*** Opening of Material provided ***
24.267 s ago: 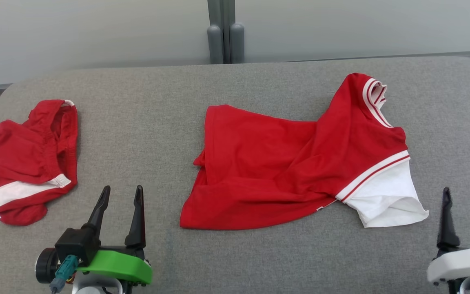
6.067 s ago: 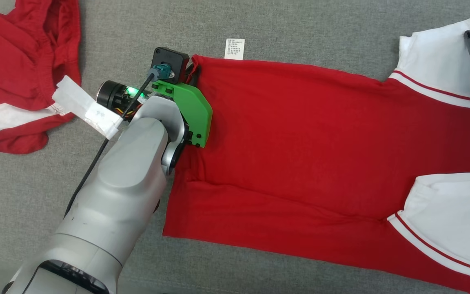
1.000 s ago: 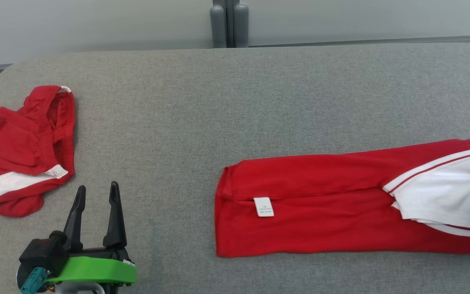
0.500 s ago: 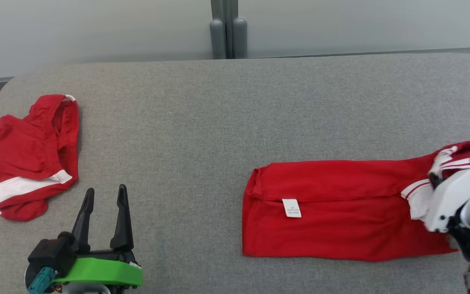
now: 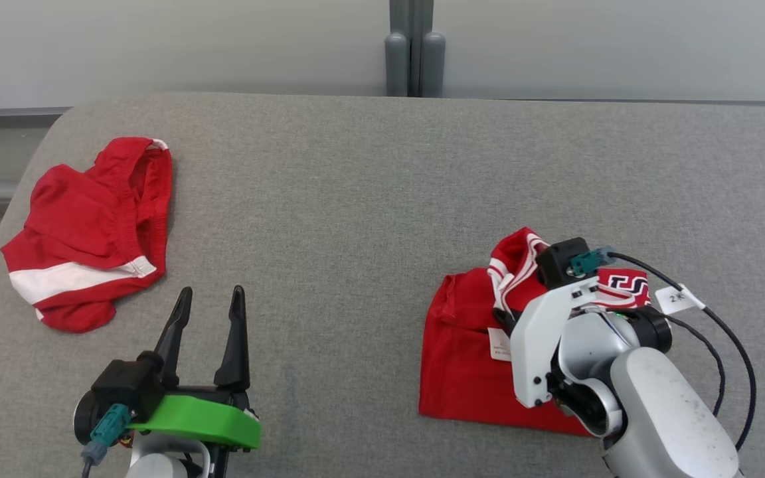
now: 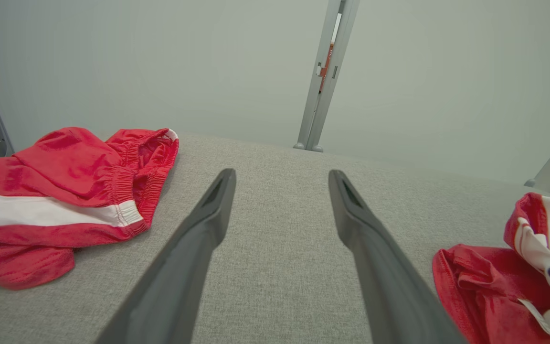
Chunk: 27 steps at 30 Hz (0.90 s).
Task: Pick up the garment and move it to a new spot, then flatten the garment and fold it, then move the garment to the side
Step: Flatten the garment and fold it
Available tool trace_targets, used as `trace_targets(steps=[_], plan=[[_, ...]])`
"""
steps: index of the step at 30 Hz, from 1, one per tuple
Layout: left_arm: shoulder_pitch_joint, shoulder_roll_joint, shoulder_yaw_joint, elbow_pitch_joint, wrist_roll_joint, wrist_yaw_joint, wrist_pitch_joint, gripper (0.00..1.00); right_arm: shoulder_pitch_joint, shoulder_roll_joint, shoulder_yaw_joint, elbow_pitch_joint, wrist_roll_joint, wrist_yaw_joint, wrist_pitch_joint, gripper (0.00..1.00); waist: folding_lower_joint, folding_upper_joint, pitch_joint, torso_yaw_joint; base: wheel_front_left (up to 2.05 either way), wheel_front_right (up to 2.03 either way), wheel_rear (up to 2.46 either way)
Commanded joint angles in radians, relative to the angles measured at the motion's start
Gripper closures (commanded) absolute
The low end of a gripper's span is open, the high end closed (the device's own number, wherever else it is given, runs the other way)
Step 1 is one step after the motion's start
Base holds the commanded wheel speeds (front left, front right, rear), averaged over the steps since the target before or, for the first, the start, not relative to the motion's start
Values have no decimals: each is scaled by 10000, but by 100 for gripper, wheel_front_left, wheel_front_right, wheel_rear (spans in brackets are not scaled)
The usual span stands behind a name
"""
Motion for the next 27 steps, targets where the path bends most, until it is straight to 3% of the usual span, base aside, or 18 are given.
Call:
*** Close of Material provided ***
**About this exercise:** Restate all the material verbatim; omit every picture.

**Solution:**
24.267 s ago: 
6.067 s ago: 
1.000 s ago: 
0.500 s ago: 
now: 
now: 
Chunk: 27 steps at 30 Hz (0.90 s).
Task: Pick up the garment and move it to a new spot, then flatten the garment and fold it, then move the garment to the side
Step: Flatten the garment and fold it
Available tool trace_targets, used as `trace_targets(steps=[_], plan=[[_, ...]])`
"""
steps: index of the step at 30 Hz, from 1, one per tuple
Layout: left_arm: shoulder_pitch_joint, shoulder_roll_joint, shoulder_yaw_joint, elbow_pitch_joint, wrist_roll_joint, wrist_yaw_joint, wrist_pitch_joint, gripper (0.00..1.00); right_arm: shoulder_pitch_joint, shoulder_roll_joint, shoulder_yaw_joint, elbow_pitch_joint, wrist_roll_joint, wrist_yaw_joint, wrist_pitch_joint, gripper (0.00..1.00); waist: folding_lower_joint, folding_upper_joint, pitch_joint, torso_yaw_joint; base: wheel_front_left (up to 2.05 either way), wheel_front_right (up to 2.03 either way), wheel_rear (up to 2.46 either way)
Commanded joint angles in radians, relative to the angles measured at the motion's start
Gripper closures (commanded) absolute
The low end of a gripper's span is open, the high end closed (the device's own number, wherever else it is given, runs the other way)
Step 1 is one step after the motion's start
Base holds the commanded wheel speeds (front left, front right, rear), averaged over the steps since the target before or, for the first, the start, not relative to the motion's start
Values have no decimals: each is scaled by 10000, but by 100 for gripper, wheel_front_left, wheel_front_right, wheel_rear (spans in brackets are not scaled)
The usual span stands behind a name
"""
Motion for the next 27 steps, targets where the path bends most, until it is straight to 3% of the usual span, base aside, or 18 are given.
Call:

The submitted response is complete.